AppSuite:DocumentConverter Installation Guide

From Open-Xchange
Revision as of 14:58, 19 September 2014 by Kai.ahrens (talk | contribs) (Added Setup section (TBC))

Product Description

Open-Xchange Inc. (“Open-Xchange”) has created a proprietary software program called the Open-Xchange Document Converter (the “Software”), which converts Microsoft (OOXML) und OpenOffice (ODF) office documents to PDF or to HTML5 with embedded SVG files (Scalable Vector Graphics). Additional the OX Document Converter converts PDF format files to SVG files and Microsoft files to OpenOffice files and backwards. So users can view and print documents in the existing infrastructure without any necessary additional plugins.

Introduction

Offering document preview functionality within Open-Xchange App Suite, the user expects to be able to open as much different document formats as possible or - to get a better picture - she doesn't need to take care of the document format she just received. It should just work, without knowing anything about document formats at all.

To offer such transparent behaviour to the user, OX App Suite needs to take care of converting a lot of document formats into the display formats needed by OX Files. OX Files is extended with document preview functionality by the module OX Document Viewer.

The conversion functionality is also available as stand-alone product OX Document Converter. The OX Document Converter WebService allows customers the flexible integration of document conversion in their offering.

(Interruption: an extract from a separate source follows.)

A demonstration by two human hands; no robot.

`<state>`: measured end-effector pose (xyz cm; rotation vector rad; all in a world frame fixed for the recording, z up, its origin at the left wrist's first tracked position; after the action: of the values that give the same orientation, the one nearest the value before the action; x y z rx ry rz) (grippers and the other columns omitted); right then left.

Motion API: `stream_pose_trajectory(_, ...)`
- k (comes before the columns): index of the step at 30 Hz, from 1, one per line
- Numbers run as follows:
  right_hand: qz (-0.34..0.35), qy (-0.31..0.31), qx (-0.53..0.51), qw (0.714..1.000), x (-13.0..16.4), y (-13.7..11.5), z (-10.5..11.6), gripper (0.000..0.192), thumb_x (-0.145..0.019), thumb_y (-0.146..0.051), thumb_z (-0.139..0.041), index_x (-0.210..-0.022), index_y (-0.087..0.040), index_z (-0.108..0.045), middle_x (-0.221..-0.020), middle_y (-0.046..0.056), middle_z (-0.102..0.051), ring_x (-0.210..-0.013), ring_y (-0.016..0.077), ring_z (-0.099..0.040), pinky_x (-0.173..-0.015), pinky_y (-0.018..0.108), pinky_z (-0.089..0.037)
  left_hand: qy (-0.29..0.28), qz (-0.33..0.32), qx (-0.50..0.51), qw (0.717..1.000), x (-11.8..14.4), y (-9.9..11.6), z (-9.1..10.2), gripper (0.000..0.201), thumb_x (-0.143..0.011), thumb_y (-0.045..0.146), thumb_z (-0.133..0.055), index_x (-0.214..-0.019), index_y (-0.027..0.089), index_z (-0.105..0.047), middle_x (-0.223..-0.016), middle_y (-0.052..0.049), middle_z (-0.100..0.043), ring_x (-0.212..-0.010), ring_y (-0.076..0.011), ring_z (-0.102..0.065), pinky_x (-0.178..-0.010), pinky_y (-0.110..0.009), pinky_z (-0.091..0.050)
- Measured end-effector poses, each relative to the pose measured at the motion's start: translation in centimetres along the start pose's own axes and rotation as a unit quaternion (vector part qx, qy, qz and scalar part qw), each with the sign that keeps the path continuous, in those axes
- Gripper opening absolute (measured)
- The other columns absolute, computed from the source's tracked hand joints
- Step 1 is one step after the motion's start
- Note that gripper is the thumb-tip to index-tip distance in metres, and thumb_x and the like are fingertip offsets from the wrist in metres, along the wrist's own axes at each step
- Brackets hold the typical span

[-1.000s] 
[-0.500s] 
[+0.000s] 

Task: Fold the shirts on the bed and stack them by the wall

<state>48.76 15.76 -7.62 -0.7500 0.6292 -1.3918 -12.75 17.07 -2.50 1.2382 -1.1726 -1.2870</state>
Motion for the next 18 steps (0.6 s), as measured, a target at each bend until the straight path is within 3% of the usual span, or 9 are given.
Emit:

The API reference describes the available actions with request parameters and results.

Requirements

OX Document Converter requires a 64bit systems; 32bit systems are not supported.
See the Open-Xchange software requirements page for details.

Download and Installation

The OX Document Converter deployment consists of two functional modules, that need to be intalled separately: the readerengine component and the Document Converter Webservice component.

ReaderEngine

See Readerengine installation instructions

Webservice

See Document converter installation instructions

See Document converter API installation instructions

See Document converter Webservice instructions

Configuration

After deployment of both components readerengine and Web service, the administrator needs to make some adjustments to the configuration of the OX Document Converter installation.

The component readerengine works with the default configuration. The settings are in the file documentconverter.properties located in the directory "/opt/open-xchange/etc" as described below.

A summary of all configuration items, together with each default value, is given below. Although the defaults have been carefully chosen for a real life deployment, the admin should take a closer look at each of them and adjust them accordingly, if necessary.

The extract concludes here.